There are four cases to consider:

(a)  floor(lg(n+1)) < lg(n+1)  &  floor(lg(n)) < lg(n)

(b)  floor(lg(n+1)) < lg(n+1)  &  floor(lg(n)) = lg(n)

(c)  floor(lg(n+1)) = lg(n+1)  &  floor(lg(n)) < lg(n)

(d)  floor(lg(n+1)) = lg(n+1)  &  floor(lg(n)) = lg(n)

Case (d) is easy; it has the unique integer solution n = 1.  Plug into
the original equation and verify (2 = 2).

Case (a) is not much harder; in this case floor(lg(n+1)) = floor(lg(n))
so both sides of the original equation are 0 (0 = 0).

In case (b), floor(lg(n+1)) = floor(lg(n)) = lg(n), and again 0 = 0.
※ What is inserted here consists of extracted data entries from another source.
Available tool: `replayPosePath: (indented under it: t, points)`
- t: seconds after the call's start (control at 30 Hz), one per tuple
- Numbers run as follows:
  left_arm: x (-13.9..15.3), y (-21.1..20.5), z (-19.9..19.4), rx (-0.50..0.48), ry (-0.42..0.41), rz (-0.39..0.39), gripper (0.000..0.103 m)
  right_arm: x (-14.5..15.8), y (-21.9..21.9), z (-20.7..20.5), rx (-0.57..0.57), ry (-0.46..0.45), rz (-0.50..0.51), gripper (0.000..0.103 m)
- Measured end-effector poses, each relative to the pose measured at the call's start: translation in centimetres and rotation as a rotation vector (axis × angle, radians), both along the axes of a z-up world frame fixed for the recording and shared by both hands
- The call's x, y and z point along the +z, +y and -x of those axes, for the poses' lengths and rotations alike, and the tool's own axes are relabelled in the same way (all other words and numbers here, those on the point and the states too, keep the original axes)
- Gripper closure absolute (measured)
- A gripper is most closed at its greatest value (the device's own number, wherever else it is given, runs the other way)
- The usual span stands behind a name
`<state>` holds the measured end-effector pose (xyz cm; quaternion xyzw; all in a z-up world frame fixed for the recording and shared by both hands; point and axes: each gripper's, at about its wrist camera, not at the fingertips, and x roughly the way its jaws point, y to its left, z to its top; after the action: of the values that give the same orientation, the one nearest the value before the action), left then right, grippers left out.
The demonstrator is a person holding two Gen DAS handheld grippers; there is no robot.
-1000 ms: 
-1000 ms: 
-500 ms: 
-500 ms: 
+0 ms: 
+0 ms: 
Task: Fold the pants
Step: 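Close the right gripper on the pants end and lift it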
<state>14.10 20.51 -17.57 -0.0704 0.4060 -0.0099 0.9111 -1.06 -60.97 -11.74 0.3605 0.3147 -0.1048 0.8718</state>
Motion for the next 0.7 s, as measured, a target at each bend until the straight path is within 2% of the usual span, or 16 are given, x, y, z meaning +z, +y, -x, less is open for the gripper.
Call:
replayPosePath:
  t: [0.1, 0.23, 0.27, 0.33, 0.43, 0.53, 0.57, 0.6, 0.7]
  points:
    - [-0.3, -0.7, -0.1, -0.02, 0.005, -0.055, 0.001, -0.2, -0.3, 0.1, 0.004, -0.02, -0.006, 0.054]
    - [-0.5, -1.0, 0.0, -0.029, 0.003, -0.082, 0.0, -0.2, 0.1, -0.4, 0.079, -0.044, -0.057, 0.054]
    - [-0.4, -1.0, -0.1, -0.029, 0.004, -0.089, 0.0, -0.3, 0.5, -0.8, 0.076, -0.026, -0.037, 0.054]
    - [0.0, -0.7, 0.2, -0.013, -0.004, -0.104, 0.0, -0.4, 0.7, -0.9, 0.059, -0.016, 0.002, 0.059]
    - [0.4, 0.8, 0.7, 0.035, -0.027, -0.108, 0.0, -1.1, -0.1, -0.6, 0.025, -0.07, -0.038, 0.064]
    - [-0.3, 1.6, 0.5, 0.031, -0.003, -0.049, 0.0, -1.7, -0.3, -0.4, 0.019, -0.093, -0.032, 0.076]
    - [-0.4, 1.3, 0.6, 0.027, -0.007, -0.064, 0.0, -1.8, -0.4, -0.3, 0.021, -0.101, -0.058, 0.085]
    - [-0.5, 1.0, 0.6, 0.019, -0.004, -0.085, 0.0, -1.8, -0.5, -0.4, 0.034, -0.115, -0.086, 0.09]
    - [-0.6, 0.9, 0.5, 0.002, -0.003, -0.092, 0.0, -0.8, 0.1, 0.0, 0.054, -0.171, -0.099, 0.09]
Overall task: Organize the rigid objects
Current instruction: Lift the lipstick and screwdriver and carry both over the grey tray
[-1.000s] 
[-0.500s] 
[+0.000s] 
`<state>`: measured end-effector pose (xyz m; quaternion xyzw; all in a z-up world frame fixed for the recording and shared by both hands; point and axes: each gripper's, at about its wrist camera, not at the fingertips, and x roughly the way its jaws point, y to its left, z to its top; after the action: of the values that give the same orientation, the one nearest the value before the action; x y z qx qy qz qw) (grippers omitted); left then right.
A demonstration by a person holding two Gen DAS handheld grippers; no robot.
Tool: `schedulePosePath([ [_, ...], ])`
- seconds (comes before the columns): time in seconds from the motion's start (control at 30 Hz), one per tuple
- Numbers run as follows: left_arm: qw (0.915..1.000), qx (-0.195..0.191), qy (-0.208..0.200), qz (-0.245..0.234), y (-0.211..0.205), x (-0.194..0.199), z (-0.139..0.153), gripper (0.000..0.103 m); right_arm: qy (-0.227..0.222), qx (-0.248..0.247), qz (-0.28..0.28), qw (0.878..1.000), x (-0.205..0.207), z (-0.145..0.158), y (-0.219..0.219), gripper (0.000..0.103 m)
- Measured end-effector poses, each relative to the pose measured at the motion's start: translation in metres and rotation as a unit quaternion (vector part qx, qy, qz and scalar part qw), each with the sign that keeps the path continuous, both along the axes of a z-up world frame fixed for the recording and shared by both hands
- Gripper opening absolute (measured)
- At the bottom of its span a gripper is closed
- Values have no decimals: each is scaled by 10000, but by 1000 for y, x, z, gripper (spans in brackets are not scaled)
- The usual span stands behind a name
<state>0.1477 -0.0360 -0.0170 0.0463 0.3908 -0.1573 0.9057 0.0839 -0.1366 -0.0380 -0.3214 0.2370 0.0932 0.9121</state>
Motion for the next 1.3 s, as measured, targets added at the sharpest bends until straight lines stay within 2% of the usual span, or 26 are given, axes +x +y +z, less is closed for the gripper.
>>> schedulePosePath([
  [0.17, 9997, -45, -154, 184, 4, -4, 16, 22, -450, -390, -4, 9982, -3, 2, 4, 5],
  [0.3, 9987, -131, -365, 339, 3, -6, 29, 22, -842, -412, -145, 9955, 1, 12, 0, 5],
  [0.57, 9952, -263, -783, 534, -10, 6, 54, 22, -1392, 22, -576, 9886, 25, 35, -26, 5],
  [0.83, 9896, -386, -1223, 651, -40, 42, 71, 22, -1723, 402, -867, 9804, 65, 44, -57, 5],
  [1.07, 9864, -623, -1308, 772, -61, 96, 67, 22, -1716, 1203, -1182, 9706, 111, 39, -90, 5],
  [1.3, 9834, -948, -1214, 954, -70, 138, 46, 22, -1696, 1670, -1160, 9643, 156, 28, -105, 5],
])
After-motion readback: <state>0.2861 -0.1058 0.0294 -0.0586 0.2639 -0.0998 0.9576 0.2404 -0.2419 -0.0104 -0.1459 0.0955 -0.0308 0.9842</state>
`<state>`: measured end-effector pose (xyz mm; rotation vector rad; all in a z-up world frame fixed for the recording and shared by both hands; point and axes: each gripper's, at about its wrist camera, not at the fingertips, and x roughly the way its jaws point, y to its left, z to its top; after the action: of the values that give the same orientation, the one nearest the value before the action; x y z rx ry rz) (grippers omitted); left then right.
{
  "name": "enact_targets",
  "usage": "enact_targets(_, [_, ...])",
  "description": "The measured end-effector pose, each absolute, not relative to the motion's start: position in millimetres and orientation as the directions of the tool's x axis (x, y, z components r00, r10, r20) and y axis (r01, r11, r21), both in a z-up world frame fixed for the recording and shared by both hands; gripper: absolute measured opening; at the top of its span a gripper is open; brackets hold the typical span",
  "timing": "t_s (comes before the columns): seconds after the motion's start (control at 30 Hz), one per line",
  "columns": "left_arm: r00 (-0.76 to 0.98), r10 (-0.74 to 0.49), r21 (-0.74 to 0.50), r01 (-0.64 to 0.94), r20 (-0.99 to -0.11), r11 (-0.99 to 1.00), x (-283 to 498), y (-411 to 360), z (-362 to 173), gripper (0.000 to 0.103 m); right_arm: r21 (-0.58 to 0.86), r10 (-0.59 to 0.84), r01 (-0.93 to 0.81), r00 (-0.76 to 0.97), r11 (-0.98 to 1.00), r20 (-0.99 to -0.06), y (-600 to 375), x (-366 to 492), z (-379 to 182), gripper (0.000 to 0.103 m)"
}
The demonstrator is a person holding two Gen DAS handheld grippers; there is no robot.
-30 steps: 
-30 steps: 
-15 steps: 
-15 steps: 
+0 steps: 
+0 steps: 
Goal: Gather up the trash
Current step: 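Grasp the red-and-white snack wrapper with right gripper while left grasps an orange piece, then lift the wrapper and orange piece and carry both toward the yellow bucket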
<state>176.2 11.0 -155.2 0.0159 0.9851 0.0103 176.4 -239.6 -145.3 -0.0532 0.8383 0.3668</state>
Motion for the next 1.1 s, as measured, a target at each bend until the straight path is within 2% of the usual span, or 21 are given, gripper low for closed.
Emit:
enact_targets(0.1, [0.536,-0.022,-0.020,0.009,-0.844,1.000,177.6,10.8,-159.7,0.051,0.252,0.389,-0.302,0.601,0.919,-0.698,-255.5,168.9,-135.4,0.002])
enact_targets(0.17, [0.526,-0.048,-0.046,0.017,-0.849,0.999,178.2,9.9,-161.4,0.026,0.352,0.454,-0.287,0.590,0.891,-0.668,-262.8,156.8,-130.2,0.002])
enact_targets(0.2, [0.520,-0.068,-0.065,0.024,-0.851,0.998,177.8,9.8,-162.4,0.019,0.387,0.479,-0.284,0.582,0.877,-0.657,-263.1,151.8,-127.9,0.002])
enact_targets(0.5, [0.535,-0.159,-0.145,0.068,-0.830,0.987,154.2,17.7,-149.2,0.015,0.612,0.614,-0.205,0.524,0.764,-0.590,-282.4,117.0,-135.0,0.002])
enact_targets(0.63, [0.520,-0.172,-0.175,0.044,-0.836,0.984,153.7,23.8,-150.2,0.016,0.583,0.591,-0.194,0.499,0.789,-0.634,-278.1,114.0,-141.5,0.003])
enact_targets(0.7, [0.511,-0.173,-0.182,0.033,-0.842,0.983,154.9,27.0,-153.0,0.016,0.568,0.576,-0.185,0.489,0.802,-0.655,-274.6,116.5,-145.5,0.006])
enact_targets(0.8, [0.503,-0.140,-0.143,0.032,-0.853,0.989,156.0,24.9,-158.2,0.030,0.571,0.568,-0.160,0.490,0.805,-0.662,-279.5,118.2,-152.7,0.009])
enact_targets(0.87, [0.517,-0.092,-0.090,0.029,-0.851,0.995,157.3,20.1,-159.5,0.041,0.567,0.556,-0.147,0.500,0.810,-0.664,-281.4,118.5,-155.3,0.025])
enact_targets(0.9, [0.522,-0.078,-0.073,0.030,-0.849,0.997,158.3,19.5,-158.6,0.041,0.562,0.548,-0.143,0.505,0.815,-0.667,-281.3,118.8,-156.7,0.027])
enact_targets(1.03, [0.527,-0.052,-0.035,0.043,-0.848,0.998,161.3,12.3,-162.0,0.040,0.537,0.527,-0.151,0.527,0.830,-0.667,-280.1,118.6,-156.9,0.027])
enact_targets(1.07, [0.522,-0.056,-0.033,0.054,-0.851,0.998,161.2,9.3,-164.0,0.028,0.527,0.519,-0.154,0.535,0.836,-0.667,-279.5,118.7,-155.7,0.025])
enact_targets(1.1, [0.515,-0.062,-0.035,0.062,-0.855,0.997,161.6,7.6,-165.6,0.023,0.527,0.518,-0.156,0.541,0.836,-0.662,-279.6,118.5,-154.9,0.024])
Case (c) is the only interesting one.  floor(lg(n+1)) = floor(lg(n)) + 1
= lg(n+1).  The LHS of the original equation becomes
	2 ^ (lg(n+1) + 1) - 2 ^ (lg(n+1) - 1 + 1)
or
	2(n+1) - (n+1)
or
	n + 1.
The RHS of the original equation becomes
	(n+1) (lg(n+1) - (lg(n+1) - 1))
or
	(n+1) (1)
or
	n + 1.

QED.